Work on the final shafts for the tunnel began in 2021. In September 2022 NYCDEP Commissioner Rohit Aggarwala stated that following the construction of the two deep riser shafts in Brooklyn and Queens, the Tunnel No. 3 project will be completed in 2032.

==In popular culture==
The construction of Water Tunnel No. 3 was the subject of an off-off-Broadway play of the same title created in the mid-1990s by Marty Pottenger in cooperation with NYCDEP and Laborers Local Union No. 147 (the sandhogs union). Pottenger's work on the subject also included a 5-year-long community art project containing pictures and items associated with the tunnel's construction.

The under-construction tunnel plays a role in the action movie Die Hard with a Vengeance. Several dump trucks with gold bullion stolen from the New York Federal Reserve Bank travel through the tunnel to evade blockades on Manhattan's bridges and tunnels.
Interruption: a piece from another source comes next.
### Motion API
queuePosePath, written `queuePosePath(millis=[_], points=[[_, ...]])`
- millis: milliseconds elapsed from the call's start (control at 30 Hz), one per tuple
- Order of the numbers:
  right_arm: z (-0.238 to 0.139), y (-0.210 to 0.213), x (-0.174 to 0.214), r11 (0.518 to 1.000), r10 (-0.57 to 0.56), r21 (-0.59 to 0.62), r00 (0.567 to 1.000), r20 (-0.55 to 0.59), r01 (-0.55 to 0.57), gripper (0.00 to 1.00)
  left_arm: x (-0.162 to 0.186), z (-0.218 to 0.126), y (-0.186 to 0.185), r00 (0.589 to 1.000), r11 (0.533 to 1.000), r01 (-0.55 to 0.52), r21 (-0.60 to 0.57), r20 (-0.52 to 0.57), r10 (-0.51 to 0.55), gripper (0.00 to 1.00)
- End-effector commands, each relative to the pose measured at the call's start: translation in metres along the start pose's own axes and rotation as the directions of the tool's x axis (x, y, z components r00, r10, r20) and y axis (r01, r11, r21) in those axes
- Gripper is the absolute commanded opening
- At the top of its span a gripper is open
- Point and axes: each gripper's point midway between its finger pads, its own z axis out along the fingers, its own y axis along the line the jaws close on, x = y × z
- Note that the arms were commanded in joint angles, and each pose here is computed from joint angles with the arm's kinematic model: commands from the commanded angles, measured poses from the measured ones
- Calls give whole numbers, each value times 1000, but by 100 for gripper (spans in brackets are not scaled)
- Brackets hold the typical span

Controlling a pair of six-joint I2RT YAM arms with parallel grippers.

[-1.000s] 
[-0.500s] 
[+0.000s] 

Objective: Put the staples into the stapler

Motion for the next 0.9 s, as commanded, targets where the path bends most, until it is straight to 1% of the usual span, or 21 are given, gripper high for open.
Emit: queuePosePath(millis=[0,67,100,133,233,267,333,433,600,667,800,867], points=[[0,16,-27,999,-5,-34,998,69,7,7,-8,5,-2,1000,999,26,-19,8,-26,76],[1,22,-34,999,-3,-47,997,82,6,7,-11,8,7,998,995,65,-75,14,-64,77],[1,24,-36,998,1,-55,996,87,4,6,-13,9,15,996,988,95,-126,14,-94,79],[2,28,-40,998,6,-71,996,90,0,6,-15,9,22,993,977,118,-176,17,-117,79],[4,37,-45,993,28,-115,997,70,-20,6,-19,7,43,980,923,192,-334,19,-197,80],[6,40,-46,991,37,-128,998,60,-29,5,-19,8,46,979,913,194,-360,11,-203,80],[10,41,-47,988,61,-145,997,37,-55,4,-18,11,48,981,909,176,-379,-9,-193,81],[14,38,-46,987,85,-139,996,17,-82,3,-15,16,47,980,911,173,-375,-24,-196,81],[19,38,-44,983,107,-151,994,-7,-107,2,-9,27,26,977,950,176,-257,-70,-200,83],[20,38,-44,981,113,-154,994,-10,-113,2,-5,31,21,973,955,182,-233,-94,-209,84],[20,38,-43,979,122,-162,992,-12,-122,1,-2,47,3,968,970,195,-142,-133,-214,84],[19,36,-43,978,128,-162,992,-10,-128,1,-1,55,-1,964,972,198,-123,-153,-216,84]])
Protagonist John McClane (played by Bruce Willis) pursues, but as a temporary dam is destroyed by the antagonists, a wall of water approaches him. McClane tries to flee, catches the grate of an escape hatch and is ejected on top of a fountain formed by the water pressure.

The tunnel appears in the final episode in the fourth season of the TV series The Strain where it serves as the site of the final confrontation between the protagonists and the vampire Master.

Construction of the water tunnel has also been the subject of several novels including This Side of Brightness by Colum McCann, Payback by Thomas Kelly and Table Money by Jimmy Breslin.